§ **Task to complete**: Could you please retype all of the entries exactly as they appear?

Segment Start: Materials provided

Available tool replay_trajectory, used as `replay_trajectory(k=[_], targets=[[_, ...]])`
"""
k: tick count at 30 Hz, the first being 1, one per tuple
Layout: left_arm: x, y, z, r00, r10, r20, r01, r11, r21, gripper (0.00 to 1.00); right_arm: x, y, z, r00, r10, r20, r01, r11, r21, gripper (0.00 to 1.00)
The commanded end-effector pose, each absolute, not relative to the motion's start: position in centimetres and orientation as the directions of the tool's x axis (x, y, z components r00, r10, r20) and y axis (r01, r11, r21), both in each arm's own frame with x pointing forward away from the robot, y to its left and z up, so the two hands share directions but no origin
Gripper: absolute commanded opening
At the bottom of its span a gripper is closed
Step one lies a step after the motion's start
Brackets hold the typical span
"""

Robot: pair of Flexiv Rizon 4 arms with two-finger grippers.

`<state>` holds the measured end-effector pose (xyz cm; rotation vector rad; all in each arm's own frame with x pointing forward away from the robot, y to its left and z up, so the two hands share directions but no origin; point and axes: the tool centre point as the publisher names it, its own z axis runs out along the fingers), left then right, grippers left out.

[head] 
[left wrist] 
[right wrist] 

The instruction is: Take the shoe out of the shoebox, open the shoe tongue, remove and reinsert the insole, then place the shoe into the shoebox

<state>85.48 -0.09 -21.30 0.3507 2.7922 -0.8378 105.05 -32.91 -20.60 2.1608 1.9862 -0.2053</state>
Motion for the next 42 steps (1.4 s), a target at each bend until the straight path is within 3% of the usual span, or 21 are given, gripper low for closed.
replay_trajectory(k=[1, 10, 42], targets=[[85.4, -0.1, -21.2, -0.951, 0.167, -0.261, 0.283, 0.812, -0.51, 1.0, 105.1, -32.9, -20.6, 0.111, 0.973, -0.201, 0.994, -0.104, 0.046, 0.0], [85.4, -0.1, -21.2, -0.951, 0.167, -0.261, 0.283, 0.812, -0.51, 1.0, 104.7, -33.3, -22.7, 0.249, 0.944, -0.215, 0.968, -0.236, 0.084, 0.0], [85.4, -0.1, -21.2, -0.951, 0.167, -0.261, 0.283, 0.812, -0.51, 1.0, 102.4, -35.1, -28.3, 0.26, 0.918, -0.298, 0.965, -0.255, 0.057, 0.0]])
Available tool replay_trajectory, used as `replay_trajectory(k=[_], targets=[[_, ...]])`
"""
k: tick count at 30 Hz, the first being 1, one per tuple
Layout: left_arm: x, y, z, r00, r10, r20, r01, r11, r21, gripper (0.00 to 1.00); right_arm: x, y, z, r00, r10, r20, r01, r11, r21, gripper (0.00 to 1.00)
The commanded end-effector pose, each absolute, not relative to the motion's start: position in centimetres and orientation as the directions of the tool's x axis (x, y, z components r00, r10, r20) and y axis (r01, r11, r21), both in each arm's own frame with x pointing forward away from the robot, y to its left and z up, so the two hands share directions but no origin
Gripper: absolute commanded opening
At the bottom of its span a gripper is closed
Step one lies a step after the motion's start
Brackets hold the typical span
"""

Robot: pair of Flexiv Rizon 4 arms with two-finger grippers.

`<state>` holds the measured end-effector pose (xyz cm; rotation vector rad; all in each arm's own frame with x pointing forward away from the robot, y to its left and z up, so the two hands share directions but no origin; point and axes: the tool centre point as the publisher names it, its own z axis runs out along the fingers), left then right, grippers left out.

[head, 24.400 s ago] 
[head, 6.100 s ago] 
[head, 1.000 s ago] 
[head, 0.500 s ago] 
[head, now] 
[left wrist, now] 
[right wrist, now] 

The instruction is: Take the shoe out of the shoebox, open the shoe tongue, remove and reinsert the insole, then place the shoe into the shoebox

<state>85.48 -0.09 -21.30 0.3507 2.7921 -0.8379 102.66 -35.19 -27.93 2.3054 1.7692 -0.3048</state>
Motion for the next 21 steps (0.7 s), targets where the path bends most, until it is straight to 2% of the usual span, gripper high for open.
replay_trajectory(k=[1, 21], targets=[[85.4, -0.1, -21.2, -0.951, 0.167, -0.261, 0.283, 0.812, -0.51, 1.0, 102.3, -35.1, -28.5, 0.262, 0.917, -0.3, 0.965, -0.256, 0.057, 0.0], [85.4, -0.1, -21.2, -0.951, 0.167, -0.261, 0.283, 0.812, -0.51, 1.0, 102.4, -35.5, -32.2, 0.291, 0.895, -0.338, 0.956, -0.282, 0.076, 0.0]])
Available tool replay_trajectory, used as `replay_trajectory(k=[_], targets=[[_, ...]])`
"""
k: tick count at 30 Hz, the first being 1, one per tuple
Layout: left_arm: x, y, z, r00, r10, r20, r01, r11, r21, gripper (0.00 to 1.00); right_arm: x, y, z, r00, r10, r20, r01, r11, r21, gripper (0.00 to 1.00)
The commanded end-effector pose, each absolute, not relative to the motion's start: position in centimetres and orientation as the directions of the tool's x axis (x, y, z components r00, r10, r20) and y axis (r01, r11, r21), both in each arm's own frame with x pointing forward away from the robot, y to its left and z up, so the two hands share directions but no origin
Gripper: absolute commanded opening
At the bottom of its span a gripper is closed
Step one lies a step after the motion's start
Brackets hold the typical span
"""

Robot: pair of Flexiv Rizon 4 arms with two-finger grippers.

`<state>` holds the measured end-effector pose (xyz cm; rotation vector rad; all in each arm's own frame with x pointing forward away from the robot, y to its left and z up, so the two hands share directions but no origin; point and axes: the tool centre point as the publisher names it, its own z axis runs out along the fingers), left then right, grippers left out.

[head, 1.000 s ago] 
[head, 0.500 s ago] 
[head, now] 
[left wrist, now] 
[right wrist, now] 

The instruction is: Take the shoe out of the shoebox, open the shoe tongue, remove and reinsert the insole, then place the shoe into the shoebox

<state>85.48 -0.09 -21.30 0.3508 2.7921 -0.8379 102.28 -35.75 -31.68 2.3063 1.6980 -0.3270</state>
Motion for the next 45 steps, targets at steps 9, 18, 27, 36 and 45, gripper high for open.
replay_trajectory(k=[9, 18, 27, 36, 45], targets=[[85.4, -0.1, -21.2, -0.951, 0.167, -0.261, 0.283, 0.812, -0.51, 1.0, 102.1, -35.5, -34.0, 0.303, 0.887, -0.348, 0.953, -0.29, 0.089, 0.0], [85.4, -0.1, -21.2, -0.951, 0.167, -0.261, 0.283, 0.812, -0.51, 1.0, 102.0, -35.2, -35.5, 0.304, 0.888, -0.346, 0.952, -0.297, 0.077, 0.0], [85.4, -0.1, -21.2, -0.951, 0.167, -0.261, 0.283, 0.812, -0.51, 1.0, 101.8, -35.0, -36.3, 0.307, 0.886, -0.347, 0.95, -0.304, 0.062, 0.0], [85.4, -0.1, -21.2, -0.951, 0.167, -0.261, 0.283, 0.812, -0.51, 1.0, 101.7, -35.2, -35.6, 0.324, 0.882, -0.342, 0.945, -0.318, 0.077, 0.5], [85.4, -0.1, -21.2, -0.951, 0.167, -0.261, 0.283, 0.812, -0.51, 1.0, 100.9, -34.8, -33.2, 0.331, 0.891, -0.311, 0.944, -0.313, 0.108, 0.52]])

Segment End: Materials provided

§ **Finished task**:
Available tool replay_trajectory, used as `replay_trajectory(k=[_], targets=[[_, ...]])`
"""
k: tick count at 30 Hz, the first being 1, one per tuple
Layout: left_arm: x, y, z, r00, r10, r20, r01, r11, r21, gripper (0.00 to 1.00); right_arm: x, y, z, r00, r10, r20, r01, r11, r21, gripper (0.00 to 1.00)
The commanded end-effector pose, each absolute, not relative to the motion's start: position in centimetres and orientation as the directions of the tool's x axis (x, y, z components r00, r10, r20) and y axis (r01, r11, r21), both in each arm's own frame with x pointing forward away from the robot, y to its left and z up, so the two hands share directions but no origin
Gripper: absolute commanded opening
At the bottom of its span a gripper is closed
Step one lies a step after the motion's start
Brackets hold the typical span
"""

Robot: pair of Flexiv Rizon 4 arms with two-finger grippers.

`<state>` holds the measured end-effector pose (xyz cm; rotation vector rad; all in each arm's own frame with x pointing forward away from the robot, y to its left and z up, so the two hands share directions but no origin; point and axes: the tool centre point as the publisher names it, its own z axis runs out along the fingers), left then right, grippers left out.

[head] 
[left wrist] 
[right wrist] 

The instruction is: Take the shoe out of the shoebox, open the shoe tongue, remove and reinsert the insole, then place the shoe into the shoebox

<state>85.48 -0.09 -21.30 0.3507 2.7922 -0.8378 105.05 -32.91 -20.60 2.1608 1.9862 -0.2053</state>
Motion for the next 42 steps (1.4 s), a target at each bend until the straight path is within 3% of the usual span, or 21 are given, gripper low for closed.
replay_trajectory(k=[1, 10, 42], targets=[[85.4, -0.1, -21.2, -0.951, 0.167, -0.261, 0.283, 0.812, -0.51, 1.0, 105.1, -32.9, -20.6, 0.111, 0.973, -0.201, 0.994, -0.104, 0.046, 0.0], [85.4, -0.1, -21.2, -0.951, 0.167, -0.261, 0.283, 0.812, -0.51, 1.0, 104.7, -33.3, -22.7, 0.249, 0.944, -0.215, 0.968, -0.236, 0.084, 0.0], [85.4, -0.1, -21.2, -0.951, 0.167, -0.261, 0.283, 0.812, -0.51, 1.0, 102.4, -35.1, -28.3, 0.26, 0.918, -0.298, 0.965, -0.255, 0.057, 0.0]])
Available tool replay_trajectory, used as `replay_trajectory(k=[_], targets=[[_, ...]])`
"""
k: tick count at 30 Hz, the first being 1, one per tuple
Layout: left_arm: x, y, z, r00, r10, r20, r01, r11, r21, gripper (0.00 to 1.00); right_arm: x, y, z, r00, r10, r20, r01, r11, r21, gripper (0.00 to 1.00)
The commanded end-effector pose, each absolute, not relative to the motion's start: position in centimetres and orientation as the directions of the tool's x axis (x, y, z components r00, r10, r20) and y axis (r01, r11, r21), both in each arm's own frame with x pointing forward away from the robot, y to its left and z up, so the two hands share directions but no origin
Gripper: absolute commanded opening
At the bottom of its span a gripper is closed
Step one lies a step after the motion's start
Brackets hold the typical span
"""

Robot: pair of Flexiv Rizon 4 arms with two-finger grippers.

`<state>` holds the measured end-effector pose (xyz cm; rotation vector rad; all in each arm's own frame with x pointing forward away from the robot, y to its left and z up, so the two hands share directions but no origin; point and axes: the tool centre point as the publisher names it, its own z axis runs out along the fingers), left then right, grippers left out.

[head, 24.400 s ago] 
[head, 6.100 s ago] 
[head, 1.000 s ago] 
[head, 0.500 s ago] 
[head, now] 
[left wrist, now] 
[right wrist, now] 

The instruction is: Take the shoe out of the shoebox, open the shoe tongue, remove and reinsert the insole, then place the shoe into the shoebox

<state>85.48 -0.09 -21.30 0.3507 2.7921 -0.8379 102.66 -35.19 -27.93 2.3054 1.7692 -0.3048</state>
Motion for the next 21 steps (0.7 s), targets where the path bends most, until it is straight to 2% of the usual span, gripper high for open.
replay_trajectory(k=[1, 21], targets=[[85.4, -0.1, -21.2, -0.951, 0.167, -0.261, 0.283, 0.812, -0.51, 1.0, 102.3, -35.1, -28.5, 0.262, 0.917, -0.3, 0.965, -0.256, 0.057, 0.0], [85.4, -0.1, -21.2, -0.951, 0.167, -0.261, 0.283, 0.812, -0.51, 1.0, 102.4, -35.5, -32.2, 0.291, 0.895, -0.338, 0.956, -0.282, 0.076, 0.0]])
Available tool replay_trajectory, used as `replay_trajectory(k=[_], targets=[[_, ...]])`
"""
k: tick count at 30 Hz, the first being 1, one per tuple
Layout: left_arm: x, y, z, r00, r10, r20, r01, r11, r21, gripper (0.00 to 1.00); right_arm: x, y, z, r00, r10, r20, r01, r11, r21, gripper (0.00 to 1.00)
The commanded end-effector pose, each absolute, not relative to the motion's start: position in centimetres and orientation as the directions of the tool's x axis (x, y, z components r00, r10, r20) and y axis (r01, r11, r21), both in each arm's own frame with x pointing forward away from the robot, y to its left and z up, so the two hands share directions but no origin
Gripper: absolute commanded opening
At the bottom of its span a gripper is closed
Step one lies a step after the motion's start
Brackets hold the typical span
"""

Robot: pair of Flexiv Rizon 4 arms with two-finger grippers.

`<state>` holds the measured end-effector pose (xyz cm; rotation vector rad; all in each arm's own frame with x pointing forward away from the robot, y to its left and z up, so the two hands share directions but no origin; point and axes: the tool centre point as the publisher names it, its own z axis runs out along the fingers), left then right, grippers left out.

[head, 1.000 s ago] 
[head, 0.500 s ago] 
[head, now] 
[left wrist, now] 
[right wrist, now] 

The instruction is: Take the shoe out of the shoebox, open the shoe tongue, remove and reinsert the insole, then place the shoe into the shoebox

<state>85.48 -0.09 -21.30 0.3508 2.7921 -0.8379 102.28 -35.75 -31.68 2.3063 1.6980 -0.3270</state>
Motion for the next 45 steps, targets at steps 9, 18, 27, 36 and 45, gripper high for open.
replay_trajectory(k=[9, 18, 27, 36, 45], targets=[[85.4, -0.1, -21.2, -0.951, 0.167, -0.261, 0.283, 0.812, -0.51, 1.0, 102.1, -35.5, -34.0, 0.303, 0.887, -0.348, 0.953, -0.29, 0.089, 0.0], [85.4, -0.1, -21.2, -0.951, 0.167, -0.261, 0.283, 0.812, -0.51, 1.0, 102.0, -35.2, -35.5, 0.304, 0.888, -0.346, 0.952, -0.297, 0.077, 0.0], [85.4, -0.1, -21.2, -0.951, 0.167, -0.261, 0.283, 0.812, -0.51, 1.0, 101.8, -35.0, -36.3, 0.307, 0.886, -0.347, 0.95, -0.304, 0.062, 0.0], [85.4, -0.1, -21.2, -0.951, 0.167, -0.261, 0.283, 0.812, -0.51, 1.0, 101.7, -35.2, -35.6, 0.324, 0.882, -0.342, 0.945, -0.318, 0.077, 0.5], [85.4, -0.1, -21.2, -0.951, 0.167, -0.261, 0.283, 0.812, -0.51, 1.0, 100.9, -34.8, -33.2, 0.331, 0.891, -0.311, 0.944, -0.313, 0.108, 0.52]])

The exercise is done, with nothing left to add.